Uitspraak
GERECHTSHOF DEN HAAG
1.Het verloop van de procedure
2.De beoordeling van het hoger beroep
vernietigd.
Gerechtshof Den Haag
In deze zaak heeft het Gerechtshof Den Haag op 22 juli 2025 uitspraak gedaan in hoger beroep over de ingangsdatum van de wettelijke schuldsaneringsregeling van de appellante. De rechtbank Rotterdam had eerder op 21 mei 2025 de schuldsaneringsregeling van de appellante van toepassing verklaard met een ingangsdatum van 15 januari 2025. De appellante, bijgestaan door haar advocaat mr. A.F.I. Derby, heeft hoger beroep ingesteld omdat zij van mening was dat de ingangsdatum eerder had moeten zijn, namelijk op 30 augustus 2024 of een eerdere datum. De appellante voerde aan dat zij reeds op 22 oktober 2024 een nulaanbod aan haar schuldeisers had gedaan, wat volgens haar gelijkgesteld moest worden met de eerste aflossing zoals bedoeld in de Faillissementswet.
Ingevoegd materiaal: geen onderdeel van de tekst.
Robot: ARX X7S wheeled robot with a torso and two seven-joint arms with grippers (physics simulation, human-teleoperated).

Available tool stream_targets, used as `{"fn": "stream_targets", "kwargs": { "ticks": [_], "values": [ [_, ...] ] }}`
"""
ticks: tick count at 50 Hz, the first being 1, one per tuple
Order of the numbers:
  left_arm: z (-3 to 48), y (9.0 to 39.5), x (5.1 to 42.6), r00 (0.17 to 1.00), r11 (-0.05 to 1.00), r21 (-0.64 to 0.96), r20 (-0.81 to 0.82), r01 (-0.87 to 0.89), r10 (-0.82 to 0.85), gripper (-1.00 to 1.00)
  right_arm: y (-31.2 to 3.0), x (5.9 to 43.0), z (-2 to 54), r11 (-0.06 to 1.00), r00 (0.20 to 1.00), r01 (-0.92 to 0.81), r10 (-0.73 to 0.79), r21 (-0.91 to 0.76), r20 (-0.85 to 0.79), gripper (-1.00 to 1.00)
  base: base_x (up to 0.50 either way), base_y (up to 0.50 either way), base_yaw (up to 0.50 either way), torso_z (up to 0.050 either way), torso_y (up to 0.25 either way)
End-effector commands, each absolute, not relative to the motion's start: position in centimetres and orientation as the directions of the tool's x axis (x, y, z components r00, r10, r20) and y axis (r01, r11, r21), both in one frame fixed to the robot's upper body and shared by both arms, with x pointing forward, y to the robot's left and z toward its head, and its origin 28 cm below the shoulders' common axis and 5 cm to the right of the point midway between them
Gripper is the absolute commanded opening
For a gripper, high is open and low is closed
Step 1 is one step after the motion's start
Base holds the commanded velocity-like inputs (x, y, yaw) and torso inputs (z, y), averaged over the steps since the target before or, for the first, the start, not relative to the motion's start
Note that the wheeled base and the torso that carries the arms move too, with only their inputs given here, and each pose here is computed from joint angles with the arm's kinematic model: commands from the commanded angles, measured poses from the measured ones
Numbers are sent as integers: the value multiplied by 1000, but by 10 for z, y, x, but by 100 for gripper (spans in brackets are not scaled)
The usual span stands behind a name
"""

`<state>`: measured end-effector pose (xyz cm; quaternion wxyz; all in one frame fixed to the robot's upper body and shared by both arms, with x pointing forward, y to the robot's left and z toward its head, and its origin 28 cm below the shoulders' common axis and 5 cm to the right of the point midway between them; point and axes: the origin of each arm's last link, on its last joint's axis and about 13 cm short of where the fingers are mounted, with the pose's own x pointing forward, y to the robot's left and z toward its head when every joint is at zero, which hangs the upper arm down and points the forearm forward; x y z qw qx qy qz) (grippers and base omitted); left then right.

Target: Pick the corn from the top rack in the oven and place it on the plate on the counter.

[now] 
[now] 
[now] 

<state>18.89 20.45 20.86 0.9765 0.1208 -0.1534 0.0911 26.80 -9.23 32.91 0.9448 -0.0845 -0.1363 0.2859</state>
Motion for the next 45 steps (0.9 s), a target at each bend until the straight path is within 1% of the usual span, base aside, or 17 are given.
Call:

Tijdens de mondelinge behandeling op 15 juli 2025 heeft het hof kennisgenomen van de door de appellante overgelegde stukken, waaronder een brief van de gemeente Rotterdam waarin het nulaanbod van 22 oktober 2024 werd bevestigd. Het hof oordeelde dat de appellante vanaf die datum aan haar afdrachtverplichting had voldaan en dat er voldoende aan de inspanningsverplichting was voldaan. Het hof concludeerde dat de eerdere ingangsdatum van de schuldsaneringsregeling op 22 oktober 2024 moest worden vastgesteld, in plaats van de door de rechtbank vastgestelde datum van 15 januari 2025.
Het hof heeft het vonnis van de rechtbank vernietigd ten aanzien van de ingangsdatum van de schuldsaneringsregeling en deze vastgesteld op 22 oktober 2024, met een einddatum op 22 april 2026. Het hof bekrachtigde het vonnis voor het overige.